Watching the Combine: What Do the Vikings Look For?

Photo Credit: Kyle Hansen

How teams approach the draft often determines their identity. The Vikings have targeted a quick linebacker corps and a fast secondary, but have de-emphasized quickness on the outside for cornerbacks. Working in tandem, those groups of players can cover for the other’s weaknesses and have fostered one of the league’s top defenses.

More famously, the Seattle Seahawks have pursued length at cornerback and explosion from their defensive line, which created the well-known Legion of Boom and a Super Bowl-winning defense.

The filters by which teams narrow down their draft board often come from measurements taken at the NFL combine, and the Vikings are no different from other teams in this respect. While big media boards often have 300 or more players, teams often have as few as 150 draftable players — and New England famously has gone as small as 75.

Minnesota followed a clear set of guidelines after Mike Zimmer arrived when it came to what players needed to do in order to be put on their draft board, and we saw it with consistent patterns in the first few drafts and college free agent signings.

Having received confirmation that many of the identified filters were used in their player acquisition strategy, I’ve also been told that they’ve changed approaches — perhaps regrettable given the poor showing of the Vikings’ 2016 rookie class, especially when considering the incredible depth that the class turned out to have.

Had the Vikings stuck to their old workout filters, for example, they might have prioritized Michael Thomas over Laquon Treadwell, as Thomas met their prior receiver workout standards and Treadwell did not.

But even though the Vikings have dispensed with their old workout filters, they still use workouts to narrow down their board. By evaluating their transactions over the last few years, we might be able to identify those cutoffs and figure out who might be on the Vikings board after the combine.


Photo Credit: Brian Curski

The Vikings have never displayed a particular affinity for some workouts or sizes at quarterback, which makes sense given how little that position centers around inherent athletic ability. The Vikings have signed or traded for quarterbacks below 6’1” (both Case Keenum and Taylor Heinicke) as well as passers above 6’4”(Brad Sorenson and Sam Bradford).

Taylor Heinicke is by far the most athletic of every quarterback they’ve rostered, while also playing host to big-armed, relatively statue-like quarterbacks — like McLeod Bethel-Thompson and Sam Bradford.
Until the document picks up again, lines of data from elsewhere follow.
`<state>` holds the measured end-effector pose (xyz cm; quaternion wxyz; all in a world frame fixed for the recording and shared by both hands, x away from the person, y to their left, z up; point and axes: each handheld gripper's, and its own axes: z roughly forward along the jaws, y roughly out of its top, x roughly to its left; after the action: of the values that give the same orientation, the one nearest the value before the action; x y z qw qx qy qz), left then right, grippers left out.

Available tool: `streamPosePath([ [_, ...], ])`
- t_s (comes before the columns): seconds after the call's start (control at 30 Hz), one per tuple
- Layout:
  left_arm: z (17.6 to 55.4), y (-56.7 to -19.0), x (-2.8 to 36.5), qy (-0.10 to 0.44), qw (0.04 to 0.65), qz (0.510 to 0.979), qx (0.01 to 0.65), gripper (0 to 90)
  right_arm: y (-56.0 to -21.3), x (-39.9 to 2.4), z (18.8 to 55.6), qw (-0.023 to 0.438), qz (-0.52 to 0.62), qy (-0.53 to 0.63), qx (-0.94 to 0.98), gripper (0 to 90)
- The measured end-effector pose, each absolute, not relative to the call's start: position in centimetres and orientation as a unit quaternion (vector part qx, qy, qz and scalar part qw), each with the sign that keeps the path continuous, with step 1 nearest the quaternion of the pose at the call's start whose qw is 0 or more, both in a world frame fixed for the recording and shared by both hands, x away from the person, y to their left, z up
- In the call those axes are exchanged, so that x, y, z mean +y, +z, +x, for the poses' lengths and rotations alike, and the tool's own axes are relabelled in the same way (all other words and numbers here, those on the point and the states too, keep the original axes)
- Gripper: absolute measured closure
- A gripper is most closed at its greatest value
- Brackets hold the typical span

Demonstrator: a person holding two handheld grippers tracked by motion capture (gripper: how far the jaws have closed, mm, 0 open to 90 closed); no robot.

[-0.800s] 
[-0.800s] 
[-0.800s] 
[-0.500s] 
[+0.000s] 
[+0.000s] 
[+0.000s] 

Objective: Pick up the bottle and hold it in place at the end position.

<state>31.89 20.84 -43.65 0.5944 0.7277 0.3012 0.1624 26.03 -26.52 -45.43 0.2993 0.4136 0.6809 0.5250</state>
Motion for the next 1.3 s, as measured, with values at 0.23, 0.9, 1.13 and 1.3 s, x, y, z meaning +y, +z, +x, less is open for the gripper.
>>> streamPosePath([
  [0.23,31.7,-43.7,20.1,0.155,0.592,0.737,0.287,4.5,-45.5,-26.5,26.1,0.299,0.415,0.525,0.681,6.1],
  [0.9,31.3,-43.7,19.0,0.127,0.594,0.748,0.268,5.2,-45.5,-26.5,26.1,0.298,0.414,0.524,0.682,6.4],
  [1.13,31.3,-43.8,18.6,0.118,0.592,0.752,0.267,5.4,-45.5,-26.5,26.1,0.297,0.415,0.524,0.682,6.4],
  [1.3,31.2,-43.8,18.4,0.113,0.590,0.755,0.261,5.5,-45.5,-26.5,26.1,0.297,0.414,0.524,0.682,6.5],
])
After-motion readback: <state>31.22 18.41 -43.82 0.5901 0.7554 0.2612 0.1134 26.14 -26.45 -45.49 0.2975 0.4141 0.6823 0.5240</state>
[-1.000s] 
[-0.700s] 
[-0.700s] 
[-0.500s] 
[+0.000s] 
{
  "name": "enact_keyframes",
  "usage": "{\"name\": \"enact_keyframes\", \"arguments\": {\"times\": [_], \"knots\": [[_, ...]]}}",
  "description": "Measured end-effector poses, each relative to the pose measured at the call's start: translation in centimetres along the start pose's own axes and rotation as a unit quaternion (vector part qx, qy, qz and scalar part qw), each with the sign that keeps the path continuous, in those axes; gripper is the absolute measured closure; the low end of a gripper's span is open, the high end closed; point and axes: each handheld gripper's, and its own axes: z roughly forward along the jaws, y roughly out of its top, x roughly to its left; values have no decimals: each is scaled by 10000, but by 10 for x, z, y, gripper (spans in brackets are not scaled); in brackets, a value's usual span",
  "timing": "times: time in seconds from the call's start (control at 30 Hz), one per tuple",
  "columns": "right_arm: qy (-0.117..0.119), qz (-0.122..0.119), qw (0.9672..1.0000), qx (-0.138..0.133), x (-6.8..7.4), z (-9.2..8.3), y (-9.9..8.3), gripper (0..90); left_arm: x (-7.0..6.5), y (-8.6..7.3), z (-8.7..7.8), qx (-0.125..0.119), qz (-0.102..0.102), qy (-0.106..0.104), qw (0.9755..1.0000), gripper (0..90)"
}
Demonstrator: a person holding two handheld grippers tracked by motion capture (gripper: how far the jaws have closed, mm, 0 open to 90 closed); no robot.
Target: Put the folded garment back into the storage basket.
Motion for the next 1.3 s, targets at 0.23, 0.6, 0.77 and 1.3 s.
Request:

It is likely a coincidence, but it is interesting that they’ve only acquired quarterbacks who have posted above-average scores at broad jump… though that might be a product of the fact that only a few quarterbacks attempt the broad jump in the first place. It’s unlikely that this is meaningful.

Running Back

(photo credit: Kyle Hansen)

With the potential departure of receiving back and workout superstar Jerick McKinnon, the Vikings may look in the draft to find another complementary option to Dalvin Cook. Prior to drafting Cook, the Vikings prioritized running backs with all-world athletic skill — not just McKinnon, but players like Ben Tate, Henry Josey, Jhurrell Pressley and Brandon Ross posted above-average scores in at least four if not all six workouts at the combine.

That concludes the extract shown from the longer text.